## Data segment
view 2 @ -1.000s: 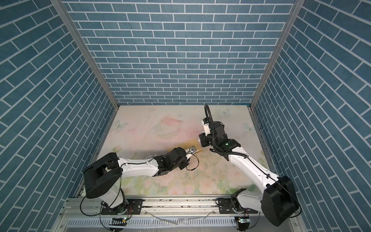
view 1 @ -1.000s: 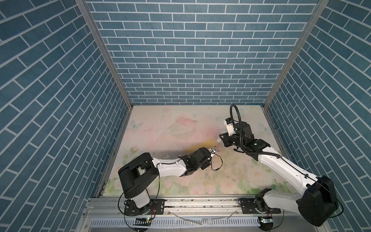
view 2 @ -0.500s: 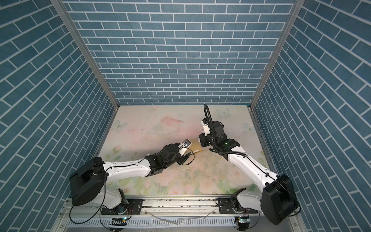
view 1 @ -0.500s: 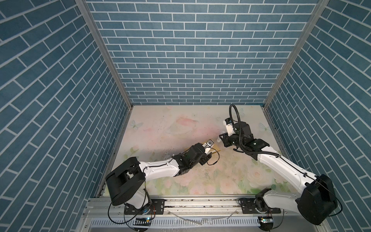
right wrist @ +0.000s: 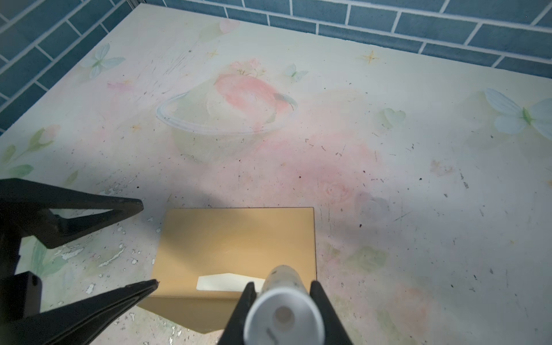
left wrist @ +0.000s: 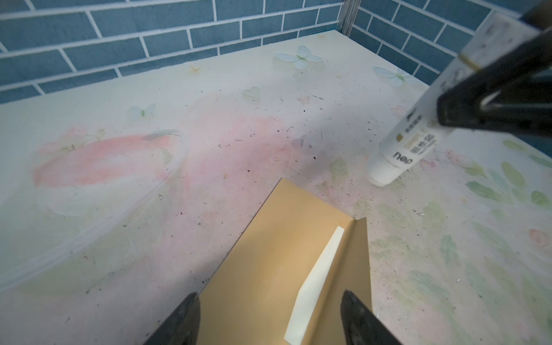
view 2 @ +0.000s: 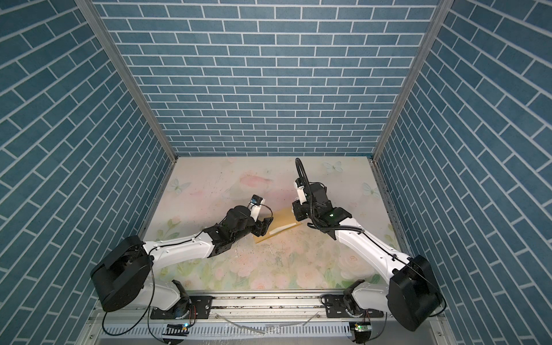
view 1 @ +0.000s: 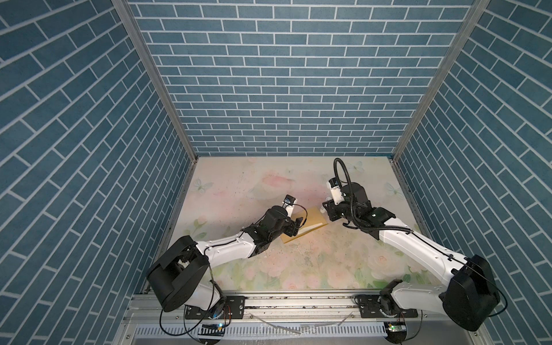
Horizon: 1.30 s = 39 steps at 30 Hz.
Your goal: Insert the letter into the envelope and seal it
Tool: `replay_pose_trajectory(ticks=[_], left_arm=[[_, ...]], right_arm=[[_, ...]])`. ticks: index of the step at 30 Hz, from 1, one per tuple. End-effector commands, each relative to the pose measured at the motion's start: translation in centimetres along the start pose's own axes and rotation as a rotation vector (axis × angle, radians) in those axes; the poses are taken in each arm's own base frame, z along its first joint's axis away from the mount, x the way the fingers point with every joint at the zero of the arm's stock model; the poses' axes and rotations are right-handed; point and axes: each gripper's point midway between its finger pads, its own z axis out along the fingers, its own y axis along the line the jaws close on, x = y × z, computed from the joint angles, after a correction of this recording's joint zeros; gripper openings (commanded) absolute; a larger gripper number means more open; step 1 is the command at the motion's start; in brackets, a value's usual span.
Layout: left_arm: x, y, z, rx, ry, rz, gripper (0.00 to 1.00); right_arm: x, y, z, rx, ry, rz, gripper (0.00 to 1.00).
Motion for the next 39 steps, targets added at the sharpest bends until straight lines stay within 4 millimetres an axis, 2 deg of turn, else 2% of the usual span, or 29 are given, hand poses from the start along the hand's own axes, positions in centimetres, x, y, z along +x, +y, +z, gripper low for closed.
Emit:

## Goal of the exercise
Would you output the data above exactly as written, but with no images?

## Response below
view 2 @ -1.000s: 
view 1 @ -1.000s: 
view 2 @ -0.500s: 
view 1 @ -0.500s: 
right wrist @ +0.000s: 
left wrist @ +0.000s: 
view 2 @ +0.000s: 
view 1 @ +0.000s: 
Horizon: 1.30 s = 39 steps at 30 Hz.
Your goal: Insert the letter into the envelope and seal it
Tool: `replay_pose_trajectory(ticks=[_], left_arm=[[_, ...]], right_arm=[[_, ...]])`. ticks: index of the step at 30 Hz, from 1, one per tuple. End-effector commands, each relative to the pose measured at the motion's start: translation in centimetres along the start pose's own axes and rotation as a rotation vector (axis × angle, radians) in those axes; the poses are taken in each arm's own base frame, z along its first joint's axis away from the mount, x the way the fingers point with every joint at the zero of the arm's stock model; the poses' axes and rotations are right-handed; point and axes: each gripper's point midway between its finger pads, its own z axis out along the fingers, its own y axis along the line the jaws close on, x = y × z, computed from the joint angles, after a correction of this recording's joint zeros; gripper openings (commanded) absolute; a larger gripper number means more open; step 1 is the command at the motion's start; in brackets, a value's usual span.
Layout: left_arm: x, y, z, rx, ry, rz, gripper (0.00 to 1.00); right_arm: x, y, z, rx, ry, rz, gripper (0.00 to 1.00).
Motion for the next 39 steps, targets added at the sharpest bends until straight lines stay within 4 millimetres an axis, 2 deg of turn, else 2% of the usual span, or 29 are given, hand poses from the start along the hand's own axes, positions in centimetres, x, y, z along +x, +y, +z, gripper low for closed.
Emit:

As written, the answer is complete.